Затем план расширился, и стало видно, что задница принадлежит абсолютно голой даме лет 30, которая просто загорает то ли в городском саду, то ли в палисаднике. К даме быстрыми шагами приблизился юноша лет 20 (муха, важная деталь, тут же улетела) и, после недолгой беседы, пристроился загорать рядом. Уже по ходу беседы юноша успел стащить с себя рубашку, штаны и купальные трусики. Что они обсуждали, понять было довольно трудно, так как звук периодически пропадал, но, видимо, для уяснения сути Клэровского шедевра это было неважно. После нового непродолжительного разговора дама перевернулась на спину, а юноша, изобразив на лице жалкое подобие вожделения, раздвинул ей ноги и без особого труда проник во влагалище, которое "талантище Брасс" снова дал на две минуты крупным планом.

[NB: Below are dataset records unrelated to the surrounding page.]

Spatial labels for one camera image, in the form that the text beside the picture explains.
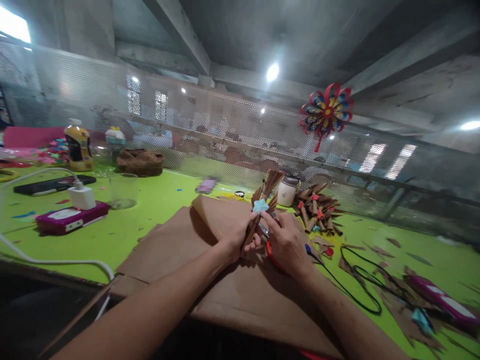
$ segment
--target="table surface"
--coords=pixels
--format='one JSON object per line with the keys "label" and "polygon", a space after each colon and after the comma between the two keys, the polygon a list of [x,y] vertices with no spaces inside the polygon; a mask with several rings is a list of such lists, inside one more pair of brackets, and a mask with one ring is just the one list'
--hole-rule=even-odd
{"label": "table surface", "polygon": [[[21,174],[28,174],[38,168],[16,169]],[[50,170],[47,173],[35,175],[24,179],[15,185],[28,184],[66,176],[63,171]],[[34,215],[23,218],[14,216],[35,212],[36,215],[48,211],[59,210],[70,206],[70,202],[57,204],[68,200],[66,191],[39,197],[25,196],[13,193],[11,187],[5,190],[2,207],[0,210],[0,231],[11,242],[28,256],[39,260],[99,260],[108,264],[114,271],[128,256],[137,244],[137,239],[145,236],[156,224],[165,223],[182,206],[189,206],[197,196],[195,188],[201,182],[200,178],[188,176],[174,171],[164,170],[163,174],[155,177],[139,178],[138,204],[124,210],[110,210],[108,216],[92,225],[81,228],[64,236],[39,236],[35,230]],[[99,201],[110,201],[109,181],[98,178],[97,182],[89,185],[95,198]],[[219,184],[212,192],[212,196],[233,193],[242,190],[251,193],[249,189]],[[347,243],[366,247],[379,246],[394,255],[386,258],[390,266],[387,270],[394,276],[403,275],[404,265],[409,266],[419,275],[430,279],[440,289],[459,302],[480,307],[480,294],[473,292],[459,283],[473,284],[480,287],[479,261],[480,255],[470,246],[458,246],[443,243],[433,236],[419,232],[387,225],[369,218],[352,214],[344,214],[338,219],[343,225]],[[387,241],[394,238],[401,244],[397,248]],[[344,238],[336,236],[330,241],[337,244],[334,248],[333,260],[325,259],[325,265],[335,277],[364,304],[371,306],[371,300],[362,290],[357,281],[338,267],[340,259],[340,244]],[[354,250],[363,257],[379,263],[382,259],[369,248],[367,250]],[[15,254],[3,243],[0,243],[0,252],[3,261],[22,263]],[[421,256],[433,265],[427,265],[411,257],[407,253]],[[352,265],[359,265],[372,272],[374,266],[346,252],[345,256]],[[88,264],[69,265],[34,265],[38,268],[55,271],[86,280],[104,283],[108,277],[101,269]],[[326,276],[325,269],[318,267]],[[380,301],[371,284],[367,285],[370,292]],[[425,345],[415,341],[413,348],[403,335],[397,323],[382,304],[382,315],[368,316],[377,323],[401,348],[412,358],[430,360],[434,355]],[[480,354],[480,344],[460,334],[443,329],[451,338],[465,346],[474,354]],[[438,340],[446,350],[440,357],[446,359],[476,359],[464,349],[453,345],[445,335],[438,334]]]}

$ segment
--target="red tassel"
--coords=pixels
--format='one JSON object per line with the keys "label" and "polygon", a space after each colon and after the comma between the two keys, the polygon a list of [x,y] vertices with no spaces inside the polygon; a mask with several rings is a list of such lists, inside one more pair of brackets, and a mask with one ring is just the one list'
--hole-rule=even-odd
{"label": "red tassel", "polygon": [[315,152],[316,152],[316,153],[318,153],[319,150],[320,150],[320,144],[321,144],[321,142],[322,142],[322,137],[323,137],[323,136],[320,136],[320,139],[318,140],[318,144],[316,145],[316,148],[315,148]]}

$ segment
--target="pink power bank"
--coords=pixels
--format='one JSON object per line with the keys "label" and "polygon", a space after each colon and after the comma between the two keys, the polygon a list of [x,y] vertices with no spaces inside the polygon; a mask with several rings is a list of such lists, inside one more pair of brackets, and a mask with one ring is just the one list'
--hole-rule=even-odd
{"label": "pink power bank", "polygon": [[452,299],[430,280],[414,275],[408,277],[408,284],[431,303],[448,312],[458,327],[476,332],[480,328],[480,319],[465,306]]}
{"label": "pink power bank", "polygon": [[96,201],[96,206],[90,210],[68,207],[40,215],[36,218],[36,224],[43,234],[65,235],[103,219],[109,213],[109,209],[110,205],[107,203]]}

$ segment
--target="hand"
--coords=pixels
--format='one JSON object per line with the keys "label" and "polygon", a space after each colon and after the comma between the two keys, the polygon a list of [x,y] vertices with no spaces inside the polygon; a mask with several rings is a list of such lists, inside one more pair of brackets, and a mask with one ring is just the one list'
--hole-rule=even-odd
{"label": "hand", "polygon": [[268,224],[271,251],[281,267],[296,280],[308,276],[315,270],[305,247],[300,242],[302,233],[295,225],[295,218],[291,214],[279,214],[278,219],[282,226],[280,227],[266,212],[262,212],[261,216]]}
{"label": "hand", "polygon": [[[233,264],[240,258],[240,248],[245,241],[247,235],[247,228],[251,221],[257,217],[257,212],[251,212],[248,218],[232,224],[230,231],[221,238],[218,245],[223,247],[228,257],[228,262]],[[253,241],[245,246],[246,252],[260,246],[261,240],[258,233],[253,236]]]}

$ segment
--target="window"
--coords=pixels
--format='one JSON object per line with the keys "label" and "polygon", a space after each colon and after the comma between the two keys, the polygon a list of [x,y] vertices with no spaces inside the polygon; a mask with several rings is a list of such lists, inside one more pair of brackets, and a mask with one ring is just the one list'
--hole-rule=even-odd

Пока юноша в поте лица трудился над изображавшей восторг дамочкой, а потом она профессионально отрабатывала оральный номер программы, в комнате происходили параллельные события.
Дядя Кеша с пассией деликатно удалились и в другой комнате, очевидно, принялись отрабатывать будущую эротическую сцену для нового "шедевра". Старичок Клэр сбросил халат, оставшись в светлой облегающей майке с надписью "BOSS" и семейных трусах, и совсем распоясался, попробовав поцеловать Олли в губки, что она решительным жестом пресекла. Оставшийся возле Ирины хлопец наклонился к ее покрасневшему ушку и загадочно произнес: "Клэр богат как чорт, так что вы, сучки, не теряйтесь... Меньше чем за сотню баксов - ни-ни!". После чего парень встал и тоже куда-то пропал. Бумкова одна сидела на диванчике, вся красная от смущения, и представляла себе, что будет, если об их с Олли "вылазке" узнают в школе, в частности в комитете комсомола, где Ира отвечала за Школу будущего комсомольца и патриотическое воспитание. Вряд ли козел Папов это ей простит...
Олли же тем временем заставила-таки Клэра вновь надеть халат, пояснив, что раздеваться ему пока рановато. Старик пал на колени перед юной дивой и покорился, процитировав что-то из Малларме... Ирина решила пока не вмешиваться, но поклялась себе: больше не попадать в такие дурацкие ситуации. Просмотр возобновился, причем заглотившая еще один бокал вина Олли вела себя так, будто сама снималась в подобного рода картинах: хихикала, издавала звуки одобрения в тон происходящему на экране, мигала Клэру и вообще... Старикан, единовременно влив в себя полбутылки "хванчкары", устроился на подлокотнике кресла, где чаровница сидела, и вовсю жал ее лапки, гладил округлые коленки и что-то непонятное нашептывал. Олли ему что-то отвечала и иногда несильно давала по руке, которой Клэр норовил обработать ее груди. "Что она обалдела, что ли?"- посматривая на нее, думала раздраженная Бумкова.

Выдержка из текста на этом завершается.